Class DistributedCache
DistributedCache is a facility provided by the Map-Reduce
framework to cache files (text, archives, jars etc.) needed by applications.
Applications specify the files, via urls (hdfs:// or http://) to be cached
via the JobConf. The
DistributedCache assumes that the files specified via urls are
already present on the FileSystem at the path specified by the url
and are accessible by every machine in the cluster.
The framework will copy the necessary files on to the worker node before any tasks for the job are executed on that node. Its efficiency stems from the fact that the files are only copied once per job and the ability to cache archives which are un-archived on the workers.
DistributedCache can be used to distribute simple, read-only
data/text files and/or more complex types such as archives, jars etc.
Archives (zip, tar and tgz/tar.gz files) are un-archived at the worker nodes.
Jars may be optionally added to the classpath of the tasks, a rudimentary
software distribution mechanism. Files have execution permissions.

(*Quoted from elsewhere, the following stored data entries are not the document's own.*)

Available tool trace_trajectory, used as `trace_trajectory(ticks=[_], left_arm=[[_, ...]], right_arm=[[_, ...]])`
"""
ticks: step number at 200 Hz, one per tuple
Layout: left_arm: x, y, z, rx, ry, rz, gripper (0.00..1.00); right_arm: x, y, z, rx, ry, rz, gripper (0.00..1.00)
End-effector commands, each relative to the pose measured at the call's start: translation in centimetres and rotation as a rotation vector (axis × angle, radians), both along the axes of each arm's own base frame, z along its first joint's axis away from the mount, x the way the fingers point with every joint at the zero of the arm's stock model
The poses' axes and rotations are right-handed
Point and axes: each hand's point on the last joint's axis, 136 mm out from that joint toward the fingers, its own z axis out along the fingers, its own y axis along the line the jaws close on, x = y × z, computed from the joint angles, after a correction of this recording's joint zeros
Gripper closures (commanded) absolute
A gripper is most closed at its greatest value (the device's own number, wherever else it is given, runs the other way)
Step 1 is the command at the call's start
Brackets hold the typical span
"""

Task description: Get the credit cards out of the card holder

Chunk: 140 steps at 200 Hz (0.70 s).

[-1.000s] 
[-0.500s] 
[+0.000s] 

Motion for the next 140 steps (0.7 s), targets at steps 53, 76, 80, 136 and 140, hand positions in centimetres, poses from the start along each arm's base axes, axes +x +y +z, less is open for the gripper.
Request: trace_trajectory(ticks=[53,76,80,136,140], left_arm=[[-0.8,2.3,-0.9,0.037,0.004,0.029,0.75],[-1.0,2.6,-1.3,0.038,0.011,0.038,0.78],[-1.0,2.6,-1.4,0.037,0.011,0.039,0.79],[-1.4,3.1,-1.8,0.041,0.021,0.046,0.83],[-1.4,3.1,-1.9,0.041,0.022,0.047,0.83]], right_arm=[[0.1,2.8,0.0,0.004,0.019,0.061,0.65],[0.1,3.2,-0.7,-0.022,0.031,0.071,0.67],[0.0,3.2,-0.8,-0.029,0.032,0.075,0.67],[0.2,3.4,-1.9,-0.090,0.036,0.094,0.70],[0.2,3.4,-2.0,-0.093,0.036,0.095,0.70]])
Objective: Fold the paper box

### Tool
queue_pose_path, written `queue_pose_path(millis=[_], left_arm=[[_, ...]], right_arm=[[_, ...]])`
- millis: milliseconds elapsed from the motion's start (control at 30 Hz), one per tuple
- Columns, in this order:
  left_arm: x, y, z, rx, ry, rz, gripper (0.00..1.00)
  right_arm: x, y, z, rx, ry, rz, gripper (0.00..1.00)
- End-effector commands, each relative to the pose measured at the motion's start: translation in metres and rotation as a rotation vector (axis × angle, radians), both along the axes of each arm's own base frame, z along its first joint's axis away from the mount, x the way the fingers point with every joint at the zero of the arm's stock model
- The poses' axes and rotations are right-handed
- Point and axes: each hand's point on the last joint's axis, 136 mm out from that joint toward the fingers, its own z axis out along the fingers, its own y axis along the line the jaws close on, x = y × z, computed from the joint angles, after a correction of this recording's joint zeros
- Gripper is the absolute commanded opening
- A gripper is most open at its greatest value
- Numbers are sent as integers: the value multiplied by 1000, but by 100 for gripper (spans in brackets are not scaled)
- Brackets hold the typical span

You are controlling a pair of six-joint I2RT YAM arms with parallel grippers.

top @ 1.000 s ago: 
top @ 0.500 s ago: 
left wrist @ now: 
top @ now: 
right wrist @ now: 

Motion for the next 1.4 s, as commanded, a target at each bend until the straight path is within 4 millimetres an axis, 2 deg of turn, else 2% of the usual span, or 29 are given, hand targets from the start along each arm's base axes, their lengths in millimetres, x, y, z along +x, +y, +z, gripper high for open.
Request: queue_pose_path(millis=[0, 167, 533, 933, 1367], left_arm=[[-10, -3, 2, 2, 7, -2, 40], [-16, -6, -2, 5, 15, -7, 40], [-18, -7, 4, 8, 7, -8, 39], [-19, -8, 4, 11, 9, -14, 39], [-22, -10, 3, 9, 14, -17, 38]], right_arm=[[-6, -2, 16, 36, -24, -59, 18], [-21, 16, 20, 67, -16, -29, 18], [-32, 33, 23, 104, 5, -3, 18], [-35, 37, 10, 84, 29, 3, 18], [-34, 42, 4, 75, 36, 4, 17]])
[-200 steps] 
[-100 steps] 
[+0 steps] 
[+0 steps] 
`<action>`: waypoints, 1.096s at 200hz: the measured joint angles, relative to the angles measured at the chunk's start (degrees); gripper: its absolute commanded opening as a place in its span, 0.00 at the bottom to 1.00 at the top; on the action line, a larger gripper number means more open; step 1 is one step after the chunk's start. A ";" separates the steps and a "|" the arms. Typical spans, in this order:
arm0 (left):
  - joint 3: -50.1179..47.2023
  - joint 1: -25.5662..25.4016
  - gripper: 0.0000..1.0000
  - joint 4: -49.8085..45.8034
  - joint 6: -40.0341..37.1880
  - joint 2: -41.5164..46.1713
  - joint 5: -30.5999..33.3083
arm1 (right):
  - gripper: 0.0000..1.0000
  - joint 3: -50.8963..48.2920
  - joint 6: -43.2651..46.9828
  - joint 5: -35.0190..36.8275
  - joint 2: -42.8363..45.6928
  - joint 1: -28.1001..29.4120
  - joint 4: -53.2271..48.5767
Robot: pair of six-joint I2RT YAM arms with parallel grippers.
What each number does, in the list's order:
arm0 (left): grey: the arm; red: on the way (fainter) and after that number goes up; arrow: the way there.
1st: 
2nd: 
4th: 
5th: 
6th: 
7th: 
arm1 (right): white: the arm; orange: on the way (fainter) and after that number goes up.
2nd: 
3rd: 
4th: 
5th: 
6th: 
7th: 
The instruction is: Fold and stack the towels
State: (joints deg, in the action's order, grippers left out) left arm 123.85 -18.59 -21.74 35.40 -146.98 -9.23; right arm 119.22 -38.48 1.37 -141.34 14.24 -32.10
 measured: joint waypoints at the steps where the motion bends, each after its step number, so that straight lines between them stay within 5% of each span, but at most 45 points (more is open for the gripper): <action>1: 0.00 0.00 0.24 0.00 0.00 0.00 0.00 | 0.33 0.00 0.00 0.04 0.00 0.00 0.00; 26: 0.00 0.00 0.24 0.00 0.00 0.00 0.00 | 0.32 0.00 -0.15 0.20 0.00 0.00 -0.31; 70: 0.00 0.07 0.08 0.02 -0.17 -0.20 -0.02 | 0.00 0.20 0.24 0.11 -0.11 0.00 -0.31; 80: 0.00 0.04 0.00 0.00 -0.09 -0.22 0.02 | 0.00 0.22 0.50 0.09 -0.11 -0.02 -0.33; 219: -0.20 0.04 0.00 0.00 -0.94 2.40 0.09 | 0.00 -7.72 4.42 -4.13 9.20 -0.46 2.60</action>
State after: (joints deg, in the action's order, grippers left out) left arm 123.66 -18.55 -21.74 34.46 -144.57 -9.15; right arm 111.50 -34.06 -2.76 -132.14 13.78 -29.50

In older version of Hadoop Map/Reduce users could optionally ask for symlinks
to be created in the working directory of the child task. In the current
version symlinks are always created. If the URL does not have a fragment
the name of the file or directory will be used. If multiple files or
directories map to the same link name, the last one added, will be used. All
others will not even be downloaded.
DistributedCache tracks modification timestamps of the cache
files. Clearly the cache files should not be modified by the application
or externally while the job is executing.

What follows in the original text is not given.